(Task to complete)
The whole listing below should be printed again exactly, with no images.

(Dataset extract)
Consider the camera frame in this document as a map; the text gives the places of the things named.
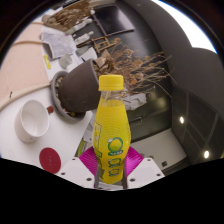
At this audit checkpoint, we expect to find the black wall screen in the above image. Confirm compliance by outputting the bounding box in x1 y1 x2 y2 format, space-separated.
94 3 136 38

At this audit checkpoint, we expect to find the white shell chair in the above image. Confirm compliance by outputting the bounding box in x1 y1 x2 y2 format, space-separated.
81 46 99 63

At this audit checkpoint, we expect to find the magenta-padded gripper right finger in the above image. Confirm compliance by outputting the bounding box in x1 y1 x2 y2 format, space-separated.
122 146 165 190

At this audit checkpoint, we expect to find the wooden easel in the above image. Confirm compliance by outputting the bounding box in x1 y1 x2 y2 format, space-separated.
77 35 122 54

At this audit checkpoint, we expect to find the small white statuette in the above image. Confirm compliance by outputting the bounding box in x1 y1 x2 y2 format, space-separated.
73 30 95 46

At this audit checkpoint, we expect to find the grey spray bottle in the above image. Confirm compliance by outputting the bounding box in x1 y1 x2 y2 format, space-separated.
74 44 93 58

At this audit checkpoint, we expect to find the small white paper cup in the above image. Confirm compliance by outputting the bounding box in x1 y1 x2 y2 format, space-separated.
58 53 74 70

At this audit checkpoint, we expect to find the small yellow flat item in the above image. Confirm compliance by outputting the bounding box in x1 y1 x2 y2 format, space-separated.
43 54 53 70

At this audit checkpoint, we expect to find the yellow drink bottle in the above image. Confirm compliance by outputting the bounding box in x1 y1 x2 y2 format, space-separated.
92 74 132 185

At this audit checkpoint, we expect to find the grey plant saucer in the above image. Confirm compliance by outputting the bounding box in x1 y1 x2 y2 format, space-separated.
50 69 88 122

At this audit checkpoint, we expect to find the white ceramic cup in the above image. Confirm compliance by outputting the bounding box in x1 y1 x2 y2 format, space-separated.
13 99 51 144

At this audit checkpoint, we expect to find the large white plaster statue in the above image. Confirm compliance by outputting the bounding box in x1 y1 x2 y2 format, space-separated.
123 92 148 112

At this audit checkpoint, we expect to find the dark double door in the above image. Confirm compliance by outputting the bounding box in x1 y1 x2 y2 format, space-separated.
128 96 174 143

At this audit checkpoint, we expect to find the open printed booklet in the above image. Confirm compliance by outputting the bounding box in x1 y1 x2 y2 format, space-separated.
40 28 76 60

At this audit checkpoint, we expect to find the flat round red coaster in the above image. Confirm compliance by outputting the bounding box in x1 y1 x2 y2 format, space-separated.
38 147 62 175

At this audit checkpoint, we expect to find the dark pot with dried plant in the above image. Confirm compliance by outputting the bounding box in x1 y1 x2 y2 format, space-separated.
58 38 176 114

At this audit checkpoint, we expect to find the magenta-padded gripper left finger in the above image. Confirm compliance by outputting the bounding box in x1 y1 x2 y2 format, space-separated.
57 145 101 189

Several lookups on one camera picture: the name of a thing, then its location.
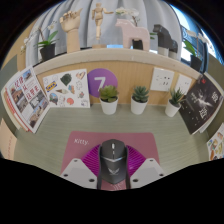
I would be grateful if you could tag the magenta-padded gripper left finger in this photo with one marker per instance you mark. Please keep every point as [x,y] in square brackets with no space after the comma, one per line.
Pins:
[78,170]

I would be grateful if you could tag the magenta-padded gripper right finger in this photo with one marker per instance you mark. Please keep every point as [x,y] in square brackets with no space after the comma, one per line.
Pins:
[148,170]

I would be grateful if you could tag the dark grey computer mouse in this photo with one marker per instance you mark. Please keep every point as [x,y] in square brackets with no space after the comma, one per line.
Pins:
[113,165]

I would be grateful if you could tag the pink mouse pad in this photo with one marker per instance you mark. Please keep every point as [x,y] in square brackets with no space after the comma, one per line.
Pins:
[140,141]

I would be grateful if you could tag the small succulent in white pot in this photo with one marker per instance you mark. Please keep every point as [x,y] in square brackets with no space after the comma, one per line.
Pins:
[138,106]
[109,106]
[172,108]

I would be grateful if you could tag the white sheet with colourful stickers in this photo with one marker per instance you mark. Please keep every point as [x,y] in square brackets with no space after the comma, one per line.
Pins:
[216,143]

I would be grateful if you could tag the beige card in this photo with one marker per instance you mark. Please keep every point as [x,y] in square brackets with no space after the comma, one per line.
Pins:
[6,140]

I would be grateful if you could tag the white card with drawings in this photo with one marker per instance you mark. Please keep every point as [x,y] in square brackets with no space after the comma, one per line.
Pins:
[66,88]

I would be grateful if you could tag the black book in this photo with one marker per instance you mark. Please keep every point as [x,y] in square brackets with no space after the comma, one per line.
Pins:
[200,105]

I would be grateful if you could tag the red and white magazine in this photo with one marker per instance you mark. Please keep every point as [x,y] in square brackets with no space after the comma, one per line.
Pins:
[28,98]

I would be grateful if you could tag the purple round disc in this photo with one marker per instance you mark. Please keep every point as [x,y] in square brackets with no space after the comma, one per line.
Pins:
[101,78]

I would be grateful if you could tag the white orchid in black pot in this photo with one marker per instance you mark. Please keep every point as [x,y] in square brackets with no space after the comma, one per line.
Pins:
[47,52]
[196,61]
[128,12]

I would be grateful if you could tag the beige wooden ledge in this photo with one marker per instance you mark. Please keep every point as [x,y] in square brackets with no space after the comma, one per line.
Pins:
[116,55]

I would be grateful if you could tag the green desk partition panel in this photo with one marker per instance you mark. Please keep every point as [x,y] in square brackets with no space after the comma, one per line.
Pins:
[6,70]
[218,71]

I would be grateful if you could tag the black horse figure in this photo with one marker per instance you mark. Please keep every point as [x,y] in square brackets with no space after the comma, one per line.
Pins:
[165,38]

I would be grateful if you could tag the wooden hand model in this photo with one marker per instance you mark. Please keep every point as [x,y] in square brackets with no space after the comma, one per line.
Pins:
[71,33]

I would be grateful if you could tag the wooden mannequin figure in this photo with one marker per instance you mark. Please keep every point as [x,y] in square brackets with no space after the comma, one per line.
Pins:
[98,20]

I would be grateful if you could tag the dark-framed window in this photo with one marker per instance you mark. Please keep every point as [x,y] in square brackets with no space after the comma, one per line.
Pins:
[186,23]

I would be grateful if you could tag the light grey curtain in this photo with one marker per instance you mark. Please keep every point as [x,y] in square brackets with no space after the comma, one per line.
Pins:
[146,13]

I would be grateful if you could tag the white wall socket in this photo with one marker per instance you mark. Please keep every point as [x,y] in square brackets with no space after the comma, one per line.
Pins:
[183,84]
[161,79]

(Task response)
Consider the camera frame in this document as a map; the text gives the places of the things named.
At this audit checkpoint, we expect to find the black wall screen in the above image. Confirm compliance by outputting the bounding box in x1 y1 x2 y2 format, space-separated.
94 3 136 38

At this audit checkpoint, we expect to find the white shell chair in the above image. Confirm compliance by outputting the bounding box in x1 y1 x2 y2 format, space-separated.
81 46 99 63

At this audit checkpoint, we expect to find the magenta-padded gripper right finger in the above image. Confirm compliance by outputting the bounding box in x1 y1 x2 y2 format, space-separated.
122 146 165 190

At this audit checkpoint, we expect to find the wooden easel in the above image. Confirm compliance by outputting the bounding box in x1 y1 x2 y2 format, space-separated.
77 35 122 54

At this audit checkpoint, we expect to find the small white statuette in the above image. Confirm compliance by outputting the bounding box in x1 y1 x2 y2 format, space-separated.
73 30 95 46

At this audit checkpoint, we expect to find the grey spray bottle in the above image. Confirm compliance by outputting the bounding box in x1 y1 x2 y2 format, space-separated.
74 44 93 58

At this audit checkpoint, we expect to find the small white paper cup in the above image. Confirm compliance by outputting the bounding box in x1 y1 x2 y2 format, space-separated.
58 53 74 70

At this audit checkpoint, we expect to find the small yellow flat item in the above image. Confirm compliance by outputting the bounding box in x1 y1 x2 y2 format, space-separated.
43 54 53 70

At this audit checkpoint, we expect to find the yellow drink bottle in the above image. Confirm compliance by outputting the bounding box in x1 y1 x2 y2 format, space-separated.
92 74 132 185

At this audit checkpoint, we expect to find the grey plant saucer in the above image. Confirm compliance by outputting the bounding box in x1 y1 x2 y2 format, space-separated.
50 69 88 122

At this audit checkpoint, we expect to find the white ceramic cup in the above image. Confirm compliance by outputting the bounding box in x1 y1 x2 y2 format, space-separated.
13 99 51 144

At this audit checkpoint, we expect to find the large white plaster statue in the above image. Confirm compliance by outputting the bounding box in x1 y1 x2 y2 format, space-separated.
123 92 148 112

At this audit checkpoint, we expect to find the dark double door in the above image. Confirm compliance by outputting the bounding box in x1 y1 x2 y2 format, space-separated.
128 96 174 143

At this audit checkpoint, we expect to find the open printed booklet in the above image. Confirm compliance by outputting the bounding box in x1 y1 x2 y2 format, space-separated.
40 28 76 60

At this audit checkpoint, we expect to find the flat round red coaster in the above image. Confirm compliance by outputting the bounding box in x1 y1 x2 y2 format, space-separated.
38 147 62 175

At this audit checkpoint, we expect to find the dark pot with dried plant in the above image. Confirm compliance by outputting the bounding box in x1 y1 x2 y2 format, space-separated.
58 38 176 114

At this audit checkpoint, we expect to find the magenta-padded gripper left finger in the above image. Confirm compliance by outputting the bounding box in x1 y1 x2 y2 format, space-separated.
57 145 101 189

Several lookups on one camera picture: the name of a thing, then its location.
I would be grateful if you could tag the magenta-padded gripper left finger in this photo with one marker per instance you mark. Please keep every point as [x,y] in square brackets with no space after the comma, one per line.
Pins:
[78,170]

I would be grateful if you could tag the magenta-padded gripper right finger in this photo with one marker per instance you mark. Please keep every point as [x,y] in square brackets with no space after the comma, one per line.
Pins:
[148,170]

I would be grateful if you could tag the dark grey computer mouse in this photo with one marker per instance you mark. Please keep every point as [x,y] in square brackets with no space after the comma, one per line.
Pins:
[113,165]

I would be grateful if you could tag the pink mouse pad in this photo with one marker per instance you mark. Please keep every point as [x,y] in square brackets with no space after the comma, one per line.
Pins:
[140,141]

I would be grateful if you could tag the small succulent in white pot in this photo with one marker per instance you mark. Please keep every point as [x,y] in square brackets with no space after the comma, one per line.
Pins:
[138,106]
[109,106]
[172,108]

I would be grateful if you could tag the white sheet with colourful stickers in this photo with one marker per instance you mark. Please keep every point as [x,y] in square brackets with no space after the comma, one per line.
Pins:
[216,143]

I would be grateful if you could tag the beige card in this photo with one marker per instance you mark. Please keep every point as [x,y] in square brackets with no space after the comma, one per line.
Pins:
[6,140]

I would be grateful if you could tag the white card with drawings in this photo with one marker per instance you mark. Please keep every point as [x,y] in square brackets with no space after the comma, one per line.
Pins:
[66,88]

I would be grateful if you could tag the black book in this photo with one marker per instance you mark. Please keep every point as [x,y] in square brackets with no space after the comma, one per line.
Pins:
[200,105]

I would be grateful if you could tag the red and white magazine in this photo with one marker per instance you mark. Please keep every point as [x,y] in square brackets with no space after the comma, one per line.
Pins:
[28,98]

I would be grateful if you could tag the purple round disc in this photo with one marker per instance you mark. Please keep every point as [x,y] in square brackets with no space after the comma, one per line.
Pins:
[101,78]

I would be grateful if you could tag the white orchid in black pot in this photo with one marker per instance you mark. Please keep every point as [x,y] in square brackets with no space after the comma, one per line.
Pins:
[47,52]
[196,61]
[128,12]

I would be grateful if you could tag the beige wooden ledge in this photo with one marker per instance you mark. Please keep every point as [x,y] in square brackets with no space after the comma, one per line.
Pins:
[116,55]

I would be grateful if you could tag the green desk partition panel in this photo with one marker per instance you mark. Please keep every point as [x,y] in square brackets with no space after the comma, one per line.
Pins:
[6,70]
[218,71]

I would be grateful if you could tag the black horse figure in this photo with one marker per instance you mark. Please keep every point as [x,y] in square brackets with no space after the comma, one per line.
Pins:
[165,38]

I would be grateful if you could tag the wooden hand model in this photo with one marker per instance you mark. Please keep every point as [x,y] in square brackets with no space after the comma, one per line.
Pins:
[71,33]

I would be grateful if you could tag the wooden mannequin figure in this photo with one marker per instance you mark. Please keep every point as [x,y] in square brackets with no space after the comma, one per line.
Pins:
[98,20]

I would be grateful if you could tag the dark-framed window in this photo with one marker per instance you mark. Please keep every point as [x,y] in square brackets with no space after the comma, one per line.
Pins:
[186,23]

I would be grateful if you could tag the light grey curtain in this photo with one marker per instance you mark. Please keep every point as [x,y] in square brackets with no space after the comma, one per line.
Pins:
[146,13]

I would be grateful if you could tag the white wall socket in this photo with one marker per instance you mark. Please keep every point as [x,y] in square brackets with no space after the comma, one per line.
Pins:
[183,84]
[161,79]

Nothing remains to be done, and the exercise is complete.